(Data begins)
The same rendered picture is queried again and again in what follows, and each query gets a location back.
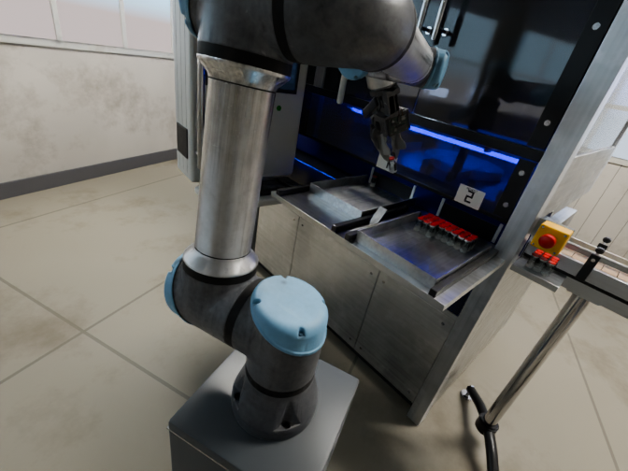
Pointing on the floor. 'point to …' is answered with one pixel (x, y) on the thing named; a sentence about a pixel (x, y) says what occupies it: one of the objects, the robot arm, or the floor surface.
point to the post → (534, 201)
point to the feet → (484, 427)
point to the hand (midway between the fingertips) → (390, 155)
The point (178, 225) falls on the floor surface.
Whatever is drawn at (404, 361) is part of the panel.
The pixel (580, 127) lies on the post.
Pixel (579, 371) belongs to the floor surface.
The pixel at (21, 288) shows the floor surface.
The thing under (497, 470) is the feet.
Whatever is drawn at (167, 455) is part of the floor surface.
(Data ends)
_Activity:_ Please reproduce, word for word, every line from the line with "The pixel (580, 127) lies on the post." to the final line above, including both ends.

_Result:_
The pixel (580, 127) lies on the post.
Pixel (579, 371) belongs to the floor surface.
The pixel at (21, 288) shows the floor surface.
The thing under (497, 470) is the feet.
Whatever is drawn at (167, 455) is part of the floor surface.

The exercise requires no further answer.